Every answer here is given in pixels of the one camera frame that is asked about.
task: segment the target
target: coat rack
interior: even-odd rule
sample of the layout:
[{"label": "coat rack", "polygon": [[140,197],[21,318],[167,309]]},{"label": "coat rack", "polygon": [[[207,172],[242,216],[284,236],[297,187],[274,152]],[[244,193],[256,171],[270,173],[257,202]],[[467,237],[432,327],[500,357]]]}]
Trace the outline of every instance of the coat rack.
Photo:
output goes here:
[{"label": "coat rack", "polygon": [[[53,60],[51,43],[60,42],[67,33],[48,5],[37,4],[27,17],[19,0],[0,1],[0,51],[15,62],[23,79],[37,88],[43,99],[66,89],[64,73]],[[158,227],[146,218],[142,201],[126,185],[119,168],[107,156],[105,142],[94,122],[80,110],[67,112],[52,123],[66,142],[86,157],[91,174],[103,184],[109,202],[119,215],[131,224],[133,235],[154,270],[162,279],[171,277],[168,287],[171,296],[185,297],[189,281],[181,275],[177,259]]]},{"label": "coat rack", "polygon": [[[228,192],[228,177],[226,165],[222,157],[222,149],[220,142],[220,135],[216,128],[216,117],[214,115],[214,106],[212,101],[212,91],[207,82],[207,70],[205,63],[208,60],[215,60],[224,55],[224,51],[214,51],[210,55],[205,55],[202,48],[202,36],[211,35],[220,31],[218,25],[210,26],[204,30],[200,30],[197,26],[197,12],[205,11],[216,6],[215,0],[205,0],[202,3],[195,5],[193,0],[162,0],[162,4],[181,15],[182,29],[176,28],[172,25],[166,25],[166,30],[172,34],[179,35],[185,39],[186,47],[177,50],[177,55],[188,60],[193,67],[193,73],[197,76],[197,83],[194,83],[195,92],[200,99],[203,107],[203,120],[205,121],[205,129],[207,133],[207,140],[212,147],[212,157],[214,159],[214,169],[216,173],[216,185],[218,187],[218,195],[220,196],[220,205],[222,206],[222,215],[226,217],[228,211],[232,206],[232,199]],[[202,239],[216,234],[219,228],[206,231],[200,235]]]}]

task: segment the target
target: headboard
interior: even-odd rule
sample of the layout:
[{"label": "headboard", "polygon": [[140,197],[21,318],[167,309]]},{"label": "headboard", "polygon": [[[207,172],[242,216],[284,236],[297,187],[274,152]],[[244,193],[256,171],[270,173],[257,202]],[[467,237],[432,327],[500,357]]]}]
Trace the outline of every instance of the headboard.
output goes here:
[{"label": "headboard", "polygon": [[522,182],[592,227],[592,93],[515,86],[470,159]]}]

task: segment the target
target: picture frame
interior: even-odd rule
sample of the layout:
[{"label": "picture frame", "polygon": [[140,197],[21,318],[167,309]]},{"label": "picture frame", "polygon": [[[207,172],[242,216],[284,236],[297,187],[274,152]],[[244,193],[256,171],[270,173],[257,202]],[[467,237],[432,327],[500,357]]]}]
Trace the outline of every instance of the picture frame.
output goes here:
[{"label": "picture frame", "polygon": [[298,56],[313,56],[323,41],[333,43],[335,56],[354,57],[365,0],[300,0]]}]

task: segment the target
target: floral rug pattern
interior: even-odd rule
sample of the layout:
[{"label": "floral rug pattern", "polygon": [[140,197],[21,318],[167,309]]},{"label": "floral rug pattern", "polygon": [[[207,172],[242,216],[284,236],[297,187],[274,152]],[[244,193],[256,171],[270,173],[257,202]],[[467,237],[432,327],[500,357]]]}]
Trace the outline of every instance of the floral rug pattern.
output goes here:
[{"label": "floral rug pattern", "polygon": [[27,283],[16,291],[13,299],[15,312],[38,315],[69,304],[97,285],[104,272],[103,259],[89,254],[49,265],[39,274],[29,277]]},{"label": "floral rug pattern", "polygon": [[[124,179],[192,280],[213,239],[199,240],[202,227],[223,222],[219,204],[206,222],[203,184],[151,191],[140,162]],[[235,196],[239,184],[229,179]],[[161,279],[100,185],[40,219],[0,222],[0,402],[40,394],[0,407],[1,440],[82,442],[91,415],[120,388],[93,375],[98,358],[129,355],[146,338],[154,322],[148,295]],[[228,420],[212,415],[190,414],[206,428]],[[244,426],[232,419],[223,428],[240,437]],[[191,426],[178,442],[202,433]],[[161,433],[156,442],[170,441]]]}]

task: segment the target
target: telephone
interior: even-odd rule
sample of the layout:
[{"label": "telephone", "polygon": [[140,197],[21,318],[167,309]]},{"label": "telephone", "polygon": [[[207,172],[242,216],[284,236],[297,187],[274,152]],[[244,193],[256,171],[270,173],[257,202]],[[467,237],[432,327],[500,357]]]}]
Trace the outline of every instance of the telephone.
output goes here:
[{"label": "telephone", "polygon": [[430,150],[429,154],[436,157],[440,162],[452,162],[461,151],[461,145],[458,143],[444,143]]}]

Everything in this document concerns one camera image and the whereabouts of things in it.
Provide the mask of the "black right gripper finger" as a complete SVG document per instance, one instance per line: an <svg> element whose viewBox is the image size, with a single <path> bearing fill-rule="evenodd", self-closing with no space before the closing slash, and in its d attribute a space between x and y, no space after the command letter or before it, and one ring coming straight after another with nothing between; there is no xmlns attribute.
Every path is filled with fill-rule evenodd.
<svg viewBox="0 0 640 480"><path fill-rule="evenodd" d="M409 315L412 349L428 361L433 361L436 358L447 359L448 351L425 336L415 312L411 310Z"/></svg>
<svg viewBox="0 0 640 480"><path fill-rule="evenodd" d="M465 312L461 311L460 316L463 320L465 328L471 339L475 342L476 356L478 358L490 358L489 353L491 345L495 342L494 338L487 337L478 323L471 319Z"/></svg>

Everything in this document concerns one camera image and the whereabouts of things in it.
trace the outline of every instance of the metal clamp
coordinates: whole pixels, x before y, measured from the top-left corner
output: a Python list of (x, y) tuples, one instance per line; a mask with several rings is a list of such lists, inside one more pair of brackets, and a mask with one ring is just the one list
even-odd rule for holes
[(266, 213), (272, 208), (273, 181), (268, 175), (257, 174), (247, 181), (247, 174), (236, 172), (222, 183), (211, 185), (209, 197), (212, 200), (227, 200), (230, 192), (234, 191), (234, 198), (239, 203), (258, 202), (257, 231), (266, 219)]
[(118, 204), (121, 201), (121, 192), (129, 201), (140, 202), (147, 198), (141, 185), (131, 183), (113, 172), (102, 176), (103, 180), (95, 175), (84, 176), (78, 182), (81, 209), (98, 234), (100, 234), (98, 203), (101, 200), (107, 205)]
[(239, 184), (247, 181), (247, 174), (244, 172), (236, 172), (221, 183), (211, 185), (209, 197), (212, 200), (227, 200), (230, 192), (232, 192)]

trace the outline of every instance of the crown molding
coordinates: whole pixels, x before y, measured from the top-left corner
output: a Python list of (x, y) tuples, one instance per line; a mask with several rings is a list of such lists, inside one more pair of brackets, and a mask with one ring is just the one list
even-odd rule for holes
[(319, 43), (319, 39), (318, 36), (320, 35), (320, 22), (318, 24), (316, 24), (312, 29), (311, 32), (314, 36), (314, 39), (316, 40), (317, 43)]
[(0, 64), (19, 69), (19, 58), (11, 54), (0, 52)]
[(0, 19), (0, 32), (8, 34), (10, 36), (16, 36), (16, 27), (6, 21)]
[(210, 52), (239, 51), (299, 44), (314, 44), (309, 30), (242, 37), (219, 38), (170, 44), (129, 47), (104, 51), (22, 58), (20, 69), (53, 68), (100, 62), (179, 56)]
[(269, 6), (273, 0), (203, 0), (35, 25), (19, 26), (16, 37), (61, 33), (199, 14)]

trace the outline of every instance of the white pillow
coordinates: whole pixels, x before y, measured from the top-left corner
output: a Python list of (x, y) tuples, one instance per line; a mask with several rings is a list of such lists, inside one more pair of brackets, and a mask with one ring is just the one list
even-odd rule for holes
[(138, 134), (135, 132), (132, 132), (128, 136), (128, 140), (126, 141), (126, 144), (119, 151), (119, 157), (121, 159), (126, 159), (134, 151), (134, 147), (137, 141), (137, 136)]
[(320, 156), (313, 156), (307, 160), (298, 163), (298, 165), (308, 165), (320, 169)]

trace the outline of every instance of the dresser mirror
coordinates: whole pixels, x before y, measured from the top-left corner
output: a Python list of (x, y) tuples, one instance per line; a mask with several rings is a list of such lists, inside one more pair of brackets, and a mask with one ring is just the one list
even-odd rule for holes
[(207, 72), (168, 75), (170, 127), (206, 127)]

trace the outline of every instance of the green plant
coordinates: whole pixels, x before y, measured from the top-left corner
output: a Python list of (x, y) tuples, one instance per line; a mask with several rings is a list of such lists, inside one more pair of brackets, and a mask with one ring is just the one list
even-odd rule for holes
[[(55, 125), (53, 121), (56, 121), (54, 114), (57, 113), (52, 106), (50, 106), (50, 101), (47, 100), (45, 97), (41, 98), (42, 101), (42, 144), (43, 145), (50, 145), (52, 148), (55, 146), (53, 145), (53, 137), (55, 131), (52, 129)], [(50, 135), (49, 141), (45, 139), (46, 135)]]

- - -

## EXERCISE AIM
Reproduce exactly the stretch of the material above that starts at the line with "target: coat rack" and ends at the line with "Trace the outline of every instance of the headboard.", both included, and nothing else.

## TASK SOLUTION
target: coat rack
interior: even-odd rule
sample of the layout:
[{"label": "coat rack", "polygon": [[140,197],[21,318],[167,309]]},{"label": "coat rack", "polygon": [[[207,172],[242,216],[284,236],[297,187],[274,152]],[[244,193],[256,171],[270,173],[257,202]],[[467,237],[432,327],[500,357]]]}]
Trace the outline of every instance of the coat rack.
Photo:
output goes here:
[{"label": "coat rack", "polygon": [[[53,60],[51,43],[60,42],[67,33],[48,5],[37,4],[27,17],[19,0],[0,1],[0,51],[15,62],[23,79],[37,88],[43,99],[66,89],[64,73]],[[158,227],[146,218],[142,201],[126,185],[119,168],[107,156],[105,142],[94,122],[80,110],[67,112],[52,123],[66,142],[86,157],[91,174],[103,184],[109,202],[119,215],[131,224],[133,235],[154,270],[162,279],[171,277],[168,287],[171,296],[185,297],[189,281],[181,275],[177,259]]]},{"label": "coat rack", "polygon": [[[228,192],[228,177],[226,165],[222,157],[222,149],[220,142],[220,135],[216,128],[216,117],[214,115],[214,106],[212,101],[212,91],[207,82],[207,70],[205,63],[208,60],[215,60],[224,55],[224,51],[214,51],[210,55],[205,55],[202,48],[202,36],[211,35],[220,31],[218,25],[210,26],[204,30],[200,30],[197,26],[197,12],[205,11],[216,6],[215,0],[205,0],[202,3],[195,5],[193,0],[162,0],[162,4],[181,15],[182,29],[176,28],[172,25],[166,25],[166,30],[172,34],[179,35],[185,39],[186,47],[177,50],[177,55],[188,60],[193,67],[193,73],[197,76],[197,83],[194,83],[195,92],[200,99],[203,107],[203,120],[205,121],[205,129],[207,133],[207,140],[212,147],[212,157],[214,159],[214,169],[216,173],[216,185],[218,187],[218,195],[220,196],[220,205],[222,206],[222,215],[226,217],[228,211],[232,206],[232,199]],[[202,239],[216,234],[219,228],[206,231],[200,235]]]}]

task: segment the target
target: headboard
interior: even-odd rule
sample of the layout:
[{"label": "headboard", "polygon": [[140,197],[21,318],[167,309]]},{"label": "headboard", "polygon": [[[207,172],[242,216],[284,236],[297,187],[274,152]],[[244,193],[256,171],[270,173],[257,202]],[[467,237],[432,327],[500,357]]]}]
Trace the outline of every instance of the headboard.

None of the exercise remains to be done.